『嘘解きレトリック』で新展開の一端を担う 黒羽麻璃央がミュージカルで培った“技”とは
『テニスの王子様』など、黒羽麻璃央がミュージカルで培った“実力”
こうして黒羽に注目せずにいられないのには、ほかにも理由がある。彼は映画やドラマにも数多く出演しているが、やはり“ミュージカル俳優”としての印象が強い存在だ。実際、俳優デビューは2012年のミュージカル『テニスの王子様』だし、その後も『刀剣乱舞』をはじめ、数々のビッグタイトルに出演し続けてきた。ミュージカルファンなら誰もが知っていることだろう。けれども映画やドラマなどの映像領域とミュージカルの領域には大きな溝がある。

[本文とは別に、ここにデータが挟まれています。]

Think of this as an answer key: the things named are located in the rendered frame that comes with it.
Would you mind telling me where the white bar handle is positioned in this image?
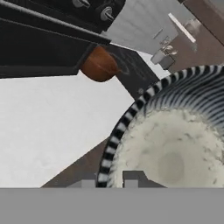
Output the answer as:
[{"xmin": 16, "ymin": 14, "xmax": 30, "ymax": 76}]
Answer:
[{"xmin": 167, "ymin": 12, "xmax": 197, "ymax": 44}]

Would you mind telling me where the black hob surface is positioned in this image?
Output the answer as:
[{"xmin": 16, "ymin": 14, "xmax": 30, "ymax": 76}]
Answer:
[{"xmin": 101, "ymin": 43, "xmax": 160, "ymax": 101}]

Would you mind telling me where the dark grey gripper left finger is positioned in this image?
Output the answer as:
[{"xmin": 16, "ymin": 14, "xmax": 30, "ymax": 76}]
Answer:
[{"xmin": 67, "ymin": 172, "xmax": 98, "ymax": 189}]

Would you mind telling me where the brown round bowl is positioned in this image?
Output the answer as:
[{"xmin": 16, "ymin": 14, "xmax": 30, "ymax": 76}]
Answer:
[{"xmin": 80, "ymin": 45, "xmax": 123, "ymax": 83}]

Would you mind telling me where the grey metal tap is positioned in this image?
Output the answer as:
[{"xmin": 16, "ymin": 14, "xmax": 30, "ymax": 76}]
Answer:
[{"xmin": 150, "ymin": 36, "xmax": 179, "ymax": 71}]

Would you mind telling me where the black white striped bowl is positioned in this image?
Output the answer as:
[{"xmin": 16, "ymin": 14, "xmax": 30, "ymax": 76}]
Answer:
[{"xmin": 95, "ymin": 64, "xmax": 224, "ymax": 189}]

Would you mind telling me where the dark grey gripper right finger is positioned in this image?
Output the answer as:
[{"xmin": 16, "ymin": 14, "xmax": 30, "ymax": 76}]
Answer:
[{"xmin": 122, "ymin": 170, "xmax": 166, "ymax": 189}]

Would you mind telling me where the silver stove knob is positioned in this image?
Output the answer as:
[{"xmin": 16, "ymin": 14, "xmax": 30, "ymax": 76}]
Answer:
[
  {"xmin": 100, "ymin": 6, "xmax": 115, "ymax": 22},
  {"xmin": 72, "ymin": 0, "xmax": 92, "ymax": 9}
]

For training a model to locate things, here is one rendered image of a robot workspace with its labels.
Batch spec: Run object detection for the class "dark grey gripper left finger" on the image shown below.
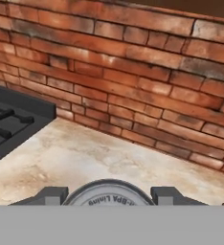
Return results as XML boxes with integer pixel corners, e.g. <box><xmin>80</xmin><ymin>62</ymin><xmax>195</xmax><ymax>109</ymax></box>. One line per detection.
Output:
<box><xmin>9</xmin><ymin>186</ymin><xmax>69</xmax><ymax>207</ymax></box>

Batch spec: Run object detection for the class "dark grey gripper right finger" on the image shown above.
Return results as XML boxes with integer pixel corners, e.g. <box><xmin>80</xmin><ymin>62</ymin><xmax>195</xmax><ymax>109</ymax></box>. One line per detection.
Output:
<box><xmin>150</xmin><ymin>186</ymin><xmax>209</xmax><ymax>207</ymax></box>

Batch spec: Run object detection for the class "silver can with printed lid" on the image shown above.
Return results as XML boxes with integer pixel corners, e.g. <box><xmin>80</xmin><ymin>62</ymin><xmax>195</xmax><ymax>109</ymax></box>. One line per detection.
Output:
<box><xmin>61</xmin><ymin>178</ymin><xmax>156</xmax><ymax>207</ymax></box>

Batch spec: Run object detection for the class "black hob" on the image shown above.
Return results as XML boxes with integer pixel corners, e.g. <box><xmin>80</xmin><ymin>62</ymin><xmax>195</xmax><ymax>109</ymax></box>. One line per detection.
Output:
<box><xmin>0</xmin><ymin>83</ymin><xmax>57</xmax><ymax>167</ymax></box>

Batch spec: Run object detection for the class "dark brown wall cabinet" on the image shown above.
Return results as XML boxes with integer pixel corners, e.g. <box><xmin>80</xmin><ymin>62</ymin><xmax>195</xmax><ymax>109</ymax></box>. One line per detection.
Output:
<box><xmin>98</xmin><ymin>0</ymin><xmax>224</xmax><ymax>21</ymax></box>

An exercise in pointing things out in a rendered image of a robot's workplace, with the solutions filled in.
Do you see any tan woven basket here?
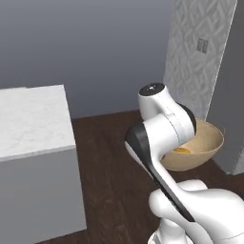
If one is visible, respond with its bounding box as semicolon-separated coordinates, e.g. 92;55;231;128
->
159;117;225;173

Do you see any white marble dining counter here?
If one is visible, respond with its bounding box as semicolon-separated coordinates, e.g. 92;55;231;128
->
0;84;88;244

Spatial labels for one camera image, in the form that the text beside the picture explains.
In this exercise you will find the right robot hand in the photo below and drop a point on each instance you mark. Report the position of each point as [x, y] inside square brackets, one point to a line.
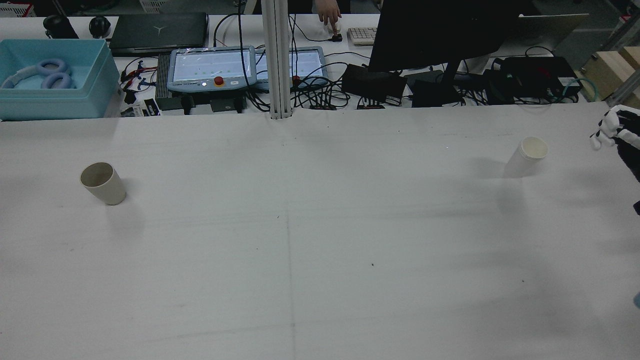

いくら優れたプレイヤーであっても、広く大衆の目につかなくては、映像領域での活躍にはなかなかつながらないらしい。そうだ、同じくミュージカル『テニスの王子様』で活躍していた味方良介が、はじめて出演したテレビドラマ『教場』(2020年/フジテレビ系)でのパフォーマンスによってその名と力を知らしめたように。 とはいえ、黒羽も多くの映像作品に出演しているし、2023年には主演映画『生きててごめんなさい』が公開され、2024年は主演ドラマ『焼いてるふたり ~交際0日 結婚から恋をはじめよう~』(読売テレビ)が放送された。ミュージカルの世界で培った彼の“技”を、私たちは堪能する機会が増えている。『嘘解きレトリック』への出演も、そのうちのひとつになるのではないだろうか。ミュージカル『るろうに剣心 京都編』(2022年)で黒羽は志々雄真実を演じ、全身を包帯巻きにした状態で観客を魅了した。身体が覆われているからこそ、かえって彼の巧みな声と身体の操作が際立った。あのような“技”に、映画やドラマでもどんどん触れたいのだ。